A new federally-funded plastic microfactory has opened at the University of NSW, offering an effective way to deal with waste and a good way to educate the community about recycling.

THE COMMERCIAL-SCALE model developed by the UNSW Centre for Sustainable Materials Research and Technology (SMaRT) can turn discarded plastic into 3D printing filaments and flat products, which can be used in the built environment.

ABOVE: Environment minister Sussan Ley has launched a new plastics recycling technology (Image: UNSW).

The technology allows industries to build modular recycling solutions which can be scaled up as demand grows.

SMaRT Centre director Professor Veena Sahajwalla says she has already had a lot of interest from local councils regarding the technology.

Lego bricks of a factory

Professor Veena Sahajwalla. Supplied.
Professor Veena Sahajwalla. Supplied.

Professor Sahajwalla says building a full microfactory is expensive, ranging up to $1 million, which can prove too costly for local government.

But she says with the new technology, councils can take a modular approach, where one “module” is built at a time.

Unlike a normal microfactory, which can create various types of products from recycled plastic, each module operates under fixed conditions to create a singular product.

“They’re different modules, that’s the big difference,” she told Government News. “They’re all engineered to build different products, which is quite different to what a normal factory would do.”

“It’s a step-by-step modular (approach), kind of thinking about it as the Lego bricks of a factory,” she told Government News. “You can build it up gradually.”

The modules can provide a good starting point for councils to use as education pieces for the community to demonstrate what the technology is capable of, she says.

“It’s still a product that would obviously be useful, and you can still give it away to kids in schools and all of that,” she said. “You can still achieve an outcome, it’s really just going to be in very small units.”

Regional priorities

For councils that are interested in using microrecycling technology, Professor Sahajwalla recommends they start by looking at their own region, to determine what they want to do and what their priorities are.

“Councils can actually think about it in their own context,” she said. “And not just assume that they’ve got to do exactly the same thing as the big council next door.”

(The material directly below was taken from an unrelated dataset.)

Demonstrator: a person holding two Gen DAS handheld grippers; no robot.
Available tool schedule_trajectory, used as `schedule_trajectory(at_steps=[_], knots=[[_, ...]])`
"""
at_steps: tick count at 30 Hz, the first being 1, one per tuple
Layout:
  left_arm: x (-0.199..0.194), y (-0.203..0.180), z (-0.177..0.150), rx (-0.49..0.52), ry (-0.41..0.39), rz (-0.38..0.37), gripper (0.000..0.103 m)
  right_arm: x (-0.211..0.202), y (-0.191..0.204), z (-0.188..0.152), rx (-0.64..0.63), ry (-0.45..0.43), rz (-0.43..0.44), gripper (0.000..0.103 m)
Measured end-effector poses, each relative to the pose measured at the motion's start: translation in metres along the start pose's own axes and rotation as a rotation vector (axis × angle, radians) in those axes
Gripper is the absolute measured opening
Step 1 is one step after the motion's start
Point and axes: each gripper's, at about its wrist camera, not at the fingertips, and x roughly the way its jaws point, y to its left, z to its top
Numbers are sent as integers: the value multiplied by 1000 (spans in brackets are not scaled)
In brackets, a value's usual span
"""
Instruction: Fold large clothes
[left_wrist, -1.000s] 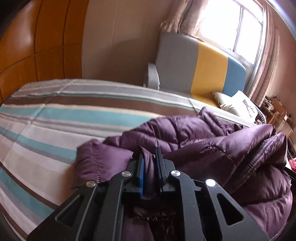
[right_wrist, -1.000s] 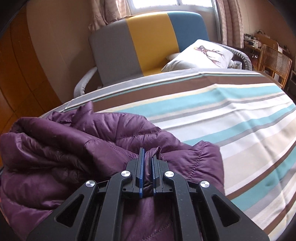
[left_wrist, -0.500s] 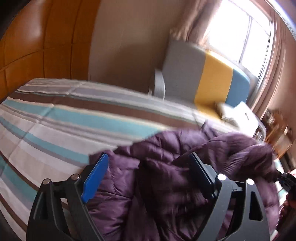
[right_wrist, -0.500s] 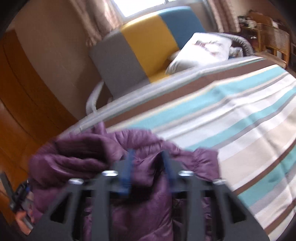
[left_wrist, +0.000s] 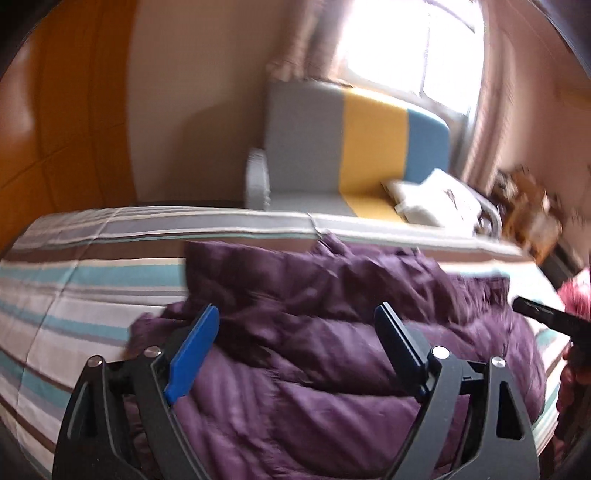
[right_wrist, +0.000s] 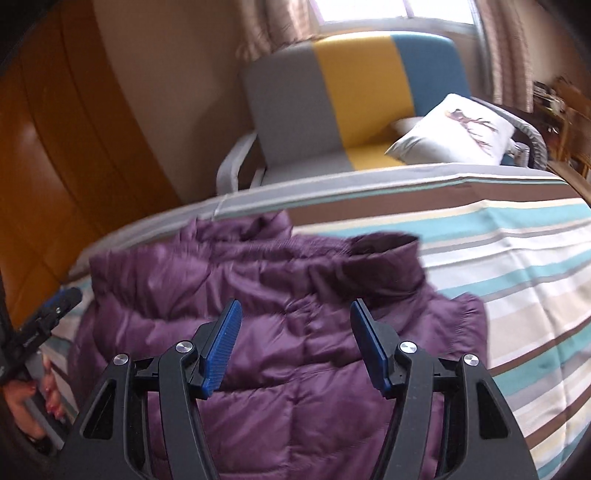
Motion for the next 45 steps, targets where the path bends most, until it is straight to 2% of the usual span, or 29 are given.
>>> schedule_trajectory(at_steps=[5,8,10,11,12,13,15,17,19,21,22,25,27,33,38,40,43,45], knots=[[41,-14,-9,54,111,37,84,30,11,-3,-5,73,5,62],[54,-6,-18,2,142,13,86,53,18,-10,-52,124,-32,58],[54,-7,-19,-9,150,5,86,58,22,-12,-85,122,-67,30],[53,-8,-19,-3,153,5,85,59,24,-12,-98,125,-67,21],[51,-8,-18,1,158,1,80,59,25,-11,-106,128,-60,8],[51,-8,-16,0,159,-2,77,56,28,-10,-124,126,-58,4],[44,-5,-12,-20,153,-1,70,46,35,-3,-176,93,-77,3],[35,0,-5,-56,107,22,70,35,35,7,-166,49,-68,3],[34,2,3,-45,76,50,71,32,29,17,-129,16,-56,3],[43,3,9,-10,86,90,72,40,23,23,-108,9,-46,3],[52,7,9,-8,116,101,72,49,19,23,-97,23,-44,3],[76,20,1,-48,194,80,77,75,14,15,-83,70,-40,3],[81,26,-4,-70,185,50,80,88,10,7,-70,83,-42,3],[87,25,-17,-75,146,44,82,101,7,-3,-70,77,-49,3],[79,30,-19,-93,133,33,82,96,2,-8,-45,67,-22,3],[65,35,-21,-99,111,58,82,96,2,-8,-38,66,-16,3],[41,46,-26,-90,52,157,87,94,-2,-10,-22,63,-6,3],[29,62,-33,-122,52,220,87,92,-2,-10,-24,60,-15,3]])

The good thing about a microfactory, according to Professir Sahajwalla, is that it can be customised to suit different needs.

“That’s the nice thing about a microfactory, you can actually customise it to meet local requirements,” she says.

Local Government NSW President Linda Scott welcomed the federal funding, but said more is needed to really boost recycling in NSW.

“This type of federal government seed funding is important to help drive innovation and new recycling technology,” she told Government News.

“But much more is needed in NSW if we want to increase recycling and build new markets for recycled products.

“The government needs to work with local councils to deliver regional scale planning for waste and recycling services and infrastructure to help fix our waste and recycling problems and build a circular economy for NSW.”